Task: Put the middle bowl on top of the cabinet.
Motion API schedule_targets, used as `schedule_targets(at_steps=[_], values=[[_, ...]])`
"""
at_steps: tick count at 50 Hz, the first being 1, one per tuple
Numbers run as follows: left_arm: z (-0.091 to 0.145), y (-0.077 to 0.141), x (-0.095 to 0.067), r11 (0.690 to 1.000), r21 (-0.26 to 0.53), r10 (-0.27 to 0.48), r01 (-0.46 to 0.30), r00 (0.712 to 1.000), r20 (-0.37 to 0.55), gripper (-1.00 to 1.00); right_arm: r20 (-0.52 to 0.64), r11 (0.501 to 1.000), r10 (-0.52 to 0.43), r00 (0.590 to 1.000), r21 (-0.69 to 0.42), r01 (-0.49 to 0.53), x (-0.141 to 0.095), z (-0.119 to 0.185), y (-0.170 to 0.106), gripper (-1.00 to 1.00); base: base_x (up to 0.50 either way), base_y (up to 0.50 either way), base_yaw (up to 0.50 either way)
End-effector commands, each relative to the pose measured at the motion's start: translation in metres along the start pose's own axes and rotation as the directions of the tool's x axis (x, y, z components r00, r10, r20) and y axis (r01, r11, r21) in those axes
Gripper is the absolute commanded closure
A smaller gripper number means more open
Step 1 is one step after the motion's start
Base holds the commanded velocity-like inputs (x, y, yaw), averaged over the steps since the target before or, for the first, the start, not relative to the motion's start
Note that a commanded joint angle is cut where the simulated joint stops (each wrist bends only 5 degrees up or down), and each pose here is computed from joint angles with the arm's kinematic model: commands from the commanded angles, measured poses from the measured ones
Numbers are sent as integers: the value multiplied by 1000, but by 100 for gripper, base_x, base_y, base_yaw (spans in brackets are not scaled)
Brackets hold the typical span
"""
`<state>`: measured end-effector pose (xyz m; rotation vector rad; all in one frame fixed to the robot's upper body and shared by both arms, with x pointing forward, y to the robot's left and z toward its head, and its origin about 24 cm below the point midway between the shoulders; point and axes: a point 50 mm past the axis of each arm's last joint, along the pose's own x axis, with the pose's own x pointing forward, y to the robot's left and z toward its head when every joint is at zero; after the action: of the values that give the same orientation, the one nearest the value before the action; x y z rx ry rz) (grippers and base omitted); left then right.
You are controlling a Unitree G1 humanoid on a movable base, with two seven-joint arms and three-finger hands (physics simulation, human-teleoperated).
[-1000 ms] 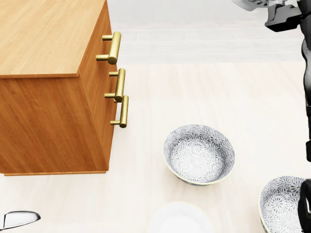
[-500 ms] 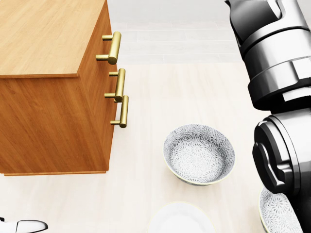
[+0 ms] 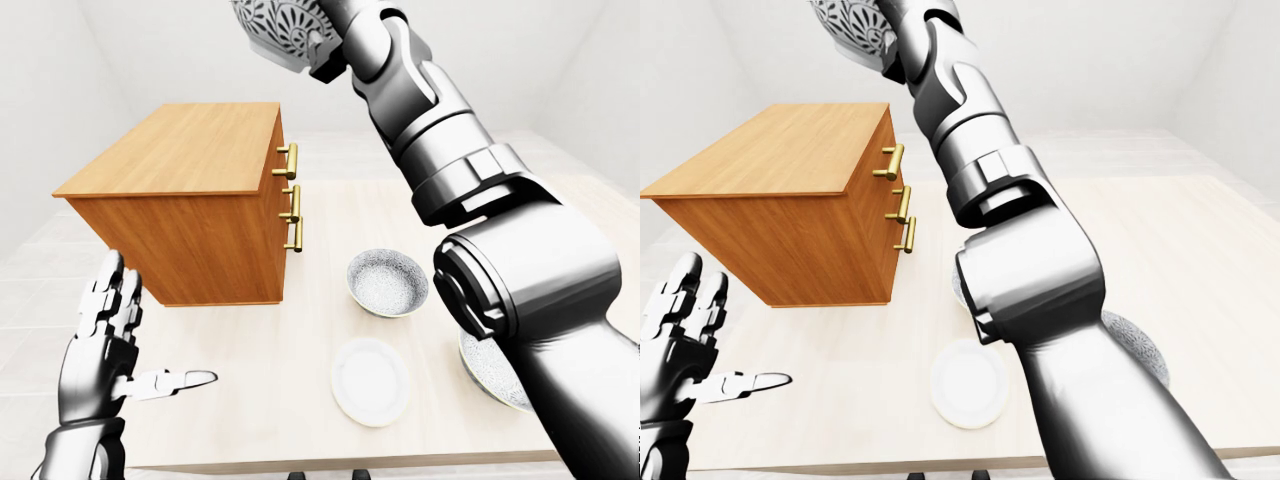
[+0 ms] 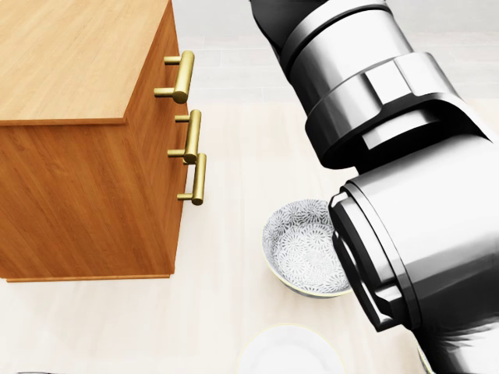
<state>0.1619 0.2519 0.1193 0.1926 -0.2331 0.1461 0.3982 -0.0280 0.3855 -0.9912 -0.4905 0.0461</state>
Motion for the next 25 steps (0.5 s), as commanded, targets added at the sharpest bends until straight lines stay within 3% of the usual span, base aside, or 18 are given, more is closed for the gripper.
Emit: schedule_targets(at_steps=[1, 11, 25], values=[[-11, 9, -2, 1000, -6, 22, -22, 1000, -20, -100, 68, 996, 24, 997, -85, -18, -1, 31, 16, 100, 0, 0, 0], [-14, 13, -2, 1000, -8, 30, -30, 999, -14, -100, 133, 993, 83, 988, -94, -71, -6, 57, 38, 100, 0, 0, 0], [-13, 17, -3, 999, -2, 42, -42, 999, -8, -100, 158, 987, 76, 984, -151, -51, -10, 63, 59, 100, 0, 0, 0]])
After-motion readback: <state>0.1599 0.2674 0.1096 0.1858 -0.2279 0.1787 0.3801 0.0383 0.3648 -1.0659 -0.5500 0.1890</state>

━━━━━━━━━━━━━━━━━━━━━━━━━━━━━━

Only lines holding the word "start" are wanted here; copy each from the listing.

End-effector commands, each relative to the pose measured at the motion's start: translation in metres along the start pose's own axes and rotation as the directions of the tool's x axis (x, y, z components r00, r10, r20) and y axis (r01, r11, r21) in those axes
Step 1 is one step after the motion's start
Base holds the commanded velocity-like inputs (x, y, yaw), averaged over the steps since the target before or, for the first, the start, not relative to the motion's start

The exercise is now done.